Stadträtin verwahrt sich gegen Vorwürfe der Heiligenfelder

Rathaus und OB halten sich im Streit mit der Heiligenfeld GmbH mit öffentlichen Äußerungen zurück. Aber Stadträtin Birgit Eber bezog jetzt persönlich Stellung.
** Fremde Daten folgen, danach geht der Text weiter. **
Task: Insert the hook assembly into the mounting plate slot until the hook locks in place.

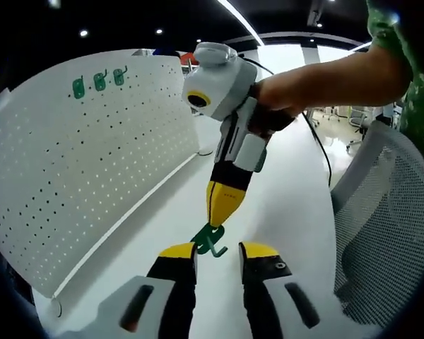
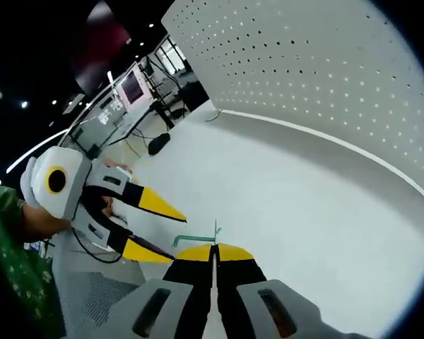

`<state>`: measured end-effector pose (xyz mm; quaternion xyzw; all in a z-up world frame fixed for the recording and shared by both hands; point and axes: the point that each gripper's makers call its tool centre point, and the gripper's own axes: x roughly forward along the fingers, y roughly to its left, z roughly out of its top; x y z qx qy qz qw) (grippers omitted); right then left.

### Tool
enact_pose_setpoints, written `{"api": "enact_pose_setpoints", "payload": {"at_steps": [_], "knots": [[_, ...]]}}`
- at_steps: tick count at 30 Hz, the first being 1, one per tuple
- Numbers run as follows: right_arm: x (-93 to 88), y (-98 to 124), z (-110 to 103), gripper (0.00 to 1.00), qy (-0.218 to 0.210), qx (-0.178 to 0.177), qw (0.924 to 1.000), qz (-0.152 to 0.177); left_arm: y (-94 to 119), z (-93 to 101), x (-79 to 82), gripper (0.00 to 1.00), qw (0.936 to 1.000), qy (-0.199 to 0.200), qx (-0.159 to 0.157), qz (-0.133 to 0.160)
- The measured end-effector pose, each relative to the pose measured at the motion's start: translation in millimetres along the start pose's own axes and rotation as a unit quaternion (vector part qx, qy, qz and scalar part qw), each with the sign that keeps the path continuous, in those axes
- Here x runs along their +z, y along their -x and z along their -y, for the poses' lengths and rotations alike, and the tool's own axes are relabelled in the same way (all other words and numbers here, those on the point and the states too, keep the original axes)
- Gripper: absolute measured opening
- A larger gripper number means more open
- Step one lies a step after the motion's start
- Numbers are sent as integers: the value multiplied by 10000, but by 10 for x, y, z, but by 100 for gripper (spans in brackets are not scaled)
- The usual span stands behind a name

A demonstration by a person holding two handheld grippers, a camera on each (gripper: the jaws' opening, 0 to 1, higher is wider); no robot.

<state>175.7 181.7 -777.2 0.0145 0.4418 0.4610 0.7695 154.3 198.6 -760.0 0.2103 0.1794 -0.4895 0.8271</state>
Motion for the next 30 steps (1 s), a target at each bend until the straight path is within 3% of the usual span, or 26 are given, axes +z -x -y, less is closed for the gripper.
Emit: {"api": "enact_pose_setpoints", "payload": {"at_steps": [12, 30], "knots": [[-43, 10, -46, 0, -172, 123, 9997, -107, 3, 50, -5, 14, 9996, -278, -61, -30], [-88, 29, -60, 0, -493, 269, 9982, -219, -6, 119, -2, 8, 9992, -342, -186, -15]]}}
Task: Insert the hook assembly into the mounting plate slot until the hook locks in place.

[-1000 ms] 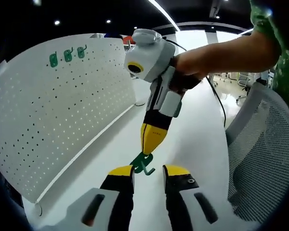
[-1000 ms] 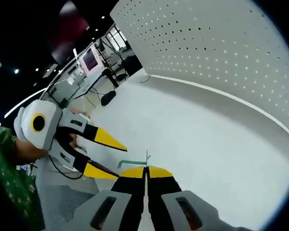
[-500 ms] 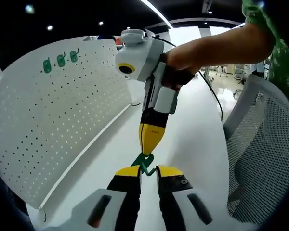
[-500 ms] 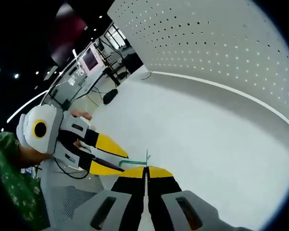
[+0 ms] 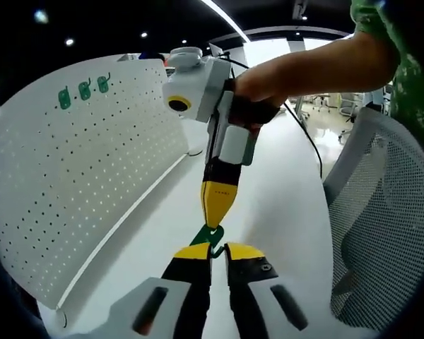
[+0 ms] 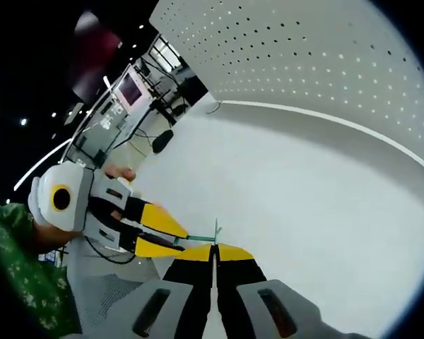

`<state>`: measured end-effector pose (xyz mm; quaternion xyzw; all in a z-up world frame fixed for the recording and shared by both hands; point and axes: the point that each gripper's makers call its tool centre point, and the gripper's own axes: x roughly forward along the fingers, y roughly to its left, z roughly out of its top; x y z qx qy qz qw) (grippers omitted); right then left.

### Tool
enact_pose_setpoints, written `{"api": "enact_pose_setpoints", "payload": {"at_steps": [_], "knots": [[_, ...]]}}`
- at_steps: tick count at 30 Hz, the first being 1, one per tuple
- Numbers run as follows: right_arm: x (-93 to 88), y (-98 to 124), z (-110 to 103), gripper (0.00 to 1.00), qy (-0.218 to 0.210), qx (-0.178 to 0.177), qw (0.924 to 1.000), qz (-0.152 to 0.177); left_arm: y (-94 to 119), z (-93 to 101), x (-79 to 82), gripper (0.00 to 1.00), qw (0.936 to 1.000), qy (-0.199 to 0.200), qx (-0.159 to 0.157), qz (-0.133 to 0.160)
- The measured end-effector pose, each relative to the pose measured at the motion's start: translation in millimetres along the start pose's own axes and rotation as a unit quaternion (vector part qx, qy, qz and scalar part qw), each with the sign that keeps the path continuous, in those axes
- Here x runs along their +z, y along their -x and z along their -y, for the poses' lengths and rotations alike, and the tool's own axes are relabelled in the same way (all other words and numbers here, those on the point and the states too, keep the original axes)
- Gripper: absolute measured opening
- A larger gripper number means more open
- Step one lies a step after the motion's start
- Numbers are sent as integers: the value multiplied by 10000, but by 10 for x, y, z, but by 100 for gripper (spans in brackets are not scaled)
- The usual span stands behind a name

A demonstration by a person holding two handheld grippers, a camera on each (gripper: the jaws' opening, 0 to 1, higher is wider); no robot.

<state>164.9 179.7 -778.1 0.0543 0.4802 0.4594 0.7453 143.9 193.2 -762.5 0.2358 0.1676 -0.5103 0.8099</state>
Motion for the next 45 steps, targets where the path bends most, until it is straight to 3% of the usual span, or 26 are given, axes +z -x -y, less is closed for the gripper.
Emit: {"api": "enact_pose_setpoints", "payload": {"at_steps": [19, 33, 39, 45], "knots": [[14, -18, 36, 0, -379, 47, 9992, 78, -18, 42, 13, 2, 9999, 65, -77, 20], [237, 24, -8, 1, -223, 131, 9973, 687, -24, 36, -26, 2, 9993, 382, -45, -3], [299, 89, 37, 3, -122, 11, 9956, 933, 14, -101, -30, 2, 9974, 701, 162, 26], [341, 142, 79, 3, -114, -96, 9935, 1126, 114, -343, 31, 2, 9912, 1139, 629, 228]]}}
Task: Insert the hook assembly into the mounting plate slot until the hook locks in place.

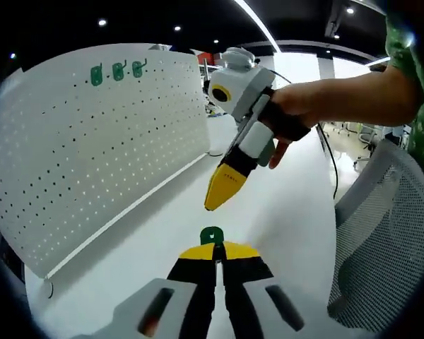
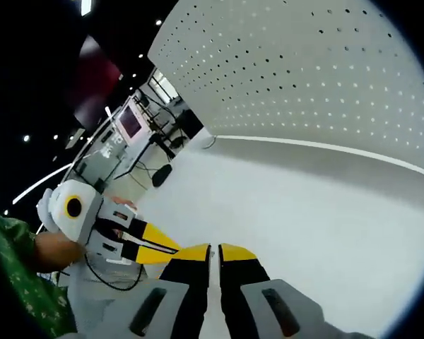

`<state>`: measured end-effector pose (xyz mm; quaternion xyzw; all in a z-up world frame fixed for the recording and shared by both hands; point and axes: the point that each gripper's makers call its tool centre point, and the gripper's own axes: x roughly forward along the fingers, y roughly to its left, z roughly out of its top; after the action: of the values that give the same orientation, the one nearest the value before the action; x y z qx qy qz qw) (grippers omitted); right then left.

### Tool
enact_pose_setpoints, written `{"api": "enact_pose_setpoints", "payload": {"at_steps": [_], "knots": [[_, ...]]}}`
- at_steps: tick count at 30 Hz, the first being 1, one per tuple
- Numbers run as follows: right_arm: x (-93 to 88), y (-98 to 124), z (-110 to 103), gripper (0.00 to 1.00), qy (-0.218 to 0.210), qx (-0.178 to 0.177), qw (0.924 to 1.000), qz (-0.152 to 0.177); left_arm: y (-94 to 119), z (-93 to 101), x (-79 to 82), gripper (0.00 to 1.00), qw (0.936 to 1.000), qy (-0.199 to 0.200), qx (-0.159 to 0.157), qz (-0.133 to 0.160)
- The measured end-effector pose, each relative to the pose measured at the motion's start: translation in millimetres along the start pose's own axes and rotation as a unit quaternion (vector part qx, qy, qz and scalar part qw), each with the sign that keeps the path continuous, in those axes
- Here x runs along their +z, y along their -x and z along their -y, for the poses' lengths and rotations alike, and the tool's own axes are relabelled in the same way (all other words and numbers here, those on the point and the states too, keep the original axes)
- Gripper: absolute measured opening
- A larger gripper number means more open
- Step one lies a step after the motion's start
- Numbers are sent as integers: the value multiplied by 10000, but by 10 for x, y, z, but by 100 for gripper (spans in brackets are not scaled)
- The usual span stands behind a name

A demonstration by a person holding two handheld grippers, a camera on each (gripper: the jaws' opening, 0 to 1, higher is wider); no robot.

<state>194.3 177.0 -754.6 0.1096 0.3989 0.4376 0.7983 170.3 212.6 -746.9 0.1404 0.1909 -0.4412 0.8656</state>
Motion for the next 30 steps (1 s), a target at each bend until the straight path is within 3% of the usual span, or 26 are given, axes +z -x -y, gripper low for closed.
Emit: {"api": "enact_pose_setpoints", "payload": {"at_steps": [6, 11, 20, 26, 30], "knots": [[10, 38, -26, 3, 31, -63, 9998, 187, 132, -248, 269, 2, 9969, 302, 569, 450], [14, 104, -49, 2, 103, -150, 9992, 356, 241, -357, 491, 2, 9921, 420, 865, 800], [142, 362, -119, 3, 230, -378, 9949, 902, 519, -618, 980, 2, 9740, 523, 1576, 1541], [229, 535, -138, 4, 942, -821, 9858, 1125, 653, -715, 1213, 2, 9631, 498, 1897, 1844], [288, 619, -201, 5, 1243, -970, 9795, 1251, 668, -727, 1260, 2, 9607, 506, 1966, 1892]]}}
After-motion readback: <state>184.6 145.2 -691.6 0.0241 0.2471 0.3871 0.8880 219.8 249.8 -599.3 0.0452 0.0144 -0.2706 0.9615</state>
Die Heiligenfeld-Geschäftsführung machte zu Ostern auf Plakaten in Bad Kissingen (im Bild die städtische Vinothek) ihrem Unmut über die Stadtpolitik Luft. Zwei Vorhaben will das Unternehmen nun für die Stadt streichen. Foto: Wolfgang Dünnebier
Gegen Vorwürfe der Heiligenfeld GmbH und ihres Geschäftsführers Joachim Galuska verwahrt hat sich am Mittwoch im städtischen Finanzausschuss Birgit Eber. Die SPD-Stadträtin wies unter anderem die vergangene Woche nach dem Nein des Bauausschusses zu einem Weinfest der Heiligenfelder während der Offroadmesse vorgebrachten Anwürfe zurück, "Neid und Missgunst" regierten die Stadt. Der Stadtrat habe nicht nur einzelne Interessen zu berücksichtigen. Es gehe um alle Wirte auf dem Marktplatz und nicht nur um die Heiligenfelder, die die Vinothek im Alten Rathaus betreiben.